Saturday of Week 32 of Ordinary Time – First Reading


Commentary on Wisdom 18:14-16; 19:6-9

Our final reading from Wisdom. It is full of poetical images, although underneath the beautiful language is the power of God that brings both life and death. The context is the liberation of the Israelites from their life of slavery in Egypt.

The reading opens with a beautiful image of “gentle [peaceful] silence” covering the world which is in the darkness of night. Then from God’s heavenly throne, his all-powerful Word “leaps down”. This sentence (up to just this point) is used during the Christmas liturgy to express God’s entrance into our world through the Incarnation, made visible through the birth of Jesus.

The end of the sentence, however, is omitted:

[…your all-powerful word leaped from heaven, from the royal throne] into the midst of the land that was doomed…

In this context, it is a different “Word” that is being spoken of. It is the Word as the one who carries out God’s judgement on a sinful world. In this case, it is the sinful world of the Pharaoh’s Egypt which will not let the Israelites leave the country.

In the Book of Exodus, the massacre of the first-born, attributed to God himself and accompanied by the Destroying Angel, here in Wisdom becomes the work of the divine Word. The Word had already been represented as executing God’s sentences by, among others, Isaiah. This dramatic passage draws its inspiration from a verse in 1 Chronicles and possibly also from Homer (Iliad IV). In apocalyptic terms, the Word of Judgement prefigures, not the Incarnation of the Word in Jesus, but the dreadful aspect of his Second Coming.

The massacre is then described when the Word of Judgement, carries out God’s clear command:

…a stern warrior carrying the sharp sword of your authentic command, and stood and filled all things with death…

This refers to the slaying of the first-born of every Egyptian family.

The author now moves on to the crossing of the “Red Sea” (the Sea of Reeds) as the Israelites fled from the Pharaoh and his armies. The author sees this action as part of a “whole creation…fashioned anew” as God manipulates the very elements of nature in leading his people out into a new world.

He describes the various wonders that took place when:

…the whole creation in its nature was fashioned anew, complying with your commands…

To facilitate the crossing of the Red Sea, the natural creation was re-organised or changed:

…so that your children might be kept unharmed.

In Genesis we see the elements brought into an ordered creation. Here a similar phenomenon is now witnessed, but this time the extraordinary behaviour of air, land and water violates the order established by the Creator.

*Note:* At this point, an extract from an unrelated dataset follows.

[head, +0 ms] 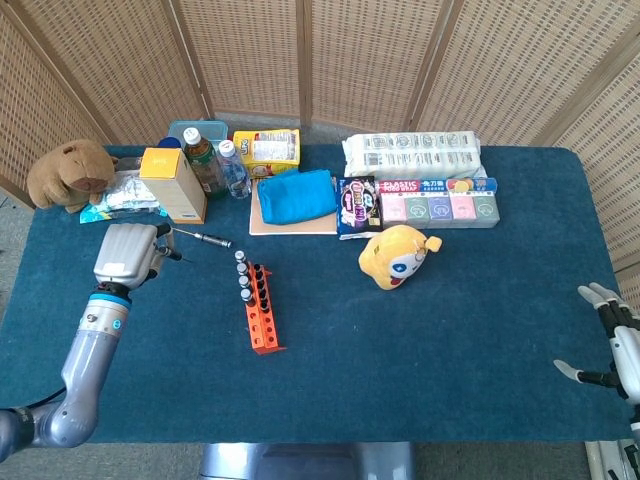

As a cloud, representing the protective presence of Yahweh hovered over them, dry land appeared, where just previously there had been water, and the sea became “an unhindered way”; stormy waves became a green plain. A Hebrew midrash speaks, not only of abundant grass, but of fruit trees lining the road opened through the waters. Later rabbinical tradition enumerates ten miracles attending the crossing of the Red Sea.

Then, under the sheltering hand of God, the people crossed in safety, mesmerised by the amazing prodigies they were seeing. No wonder they were filled with joy and excitement:

For they ranged like horses and leaped like lambs, praising you, O Lord, who delivered them.

Underlying the reading is that God brings liberation to those who put their trust in him, but destruction to those who violate his way. Jesus, too, as Simeon foretold in the Temple, would bring about both “the rise and fall of many”.

Jesus can be a source of life for all who walk his Way of Truth and Life or we can reject that Way, and opt for darkness and death:

Whoever is not with me is against me, and whoever does not gather with me scatters. (Matt 12:30)

With Jesus, there is no half-way position, no fence-sitting, no neutrality.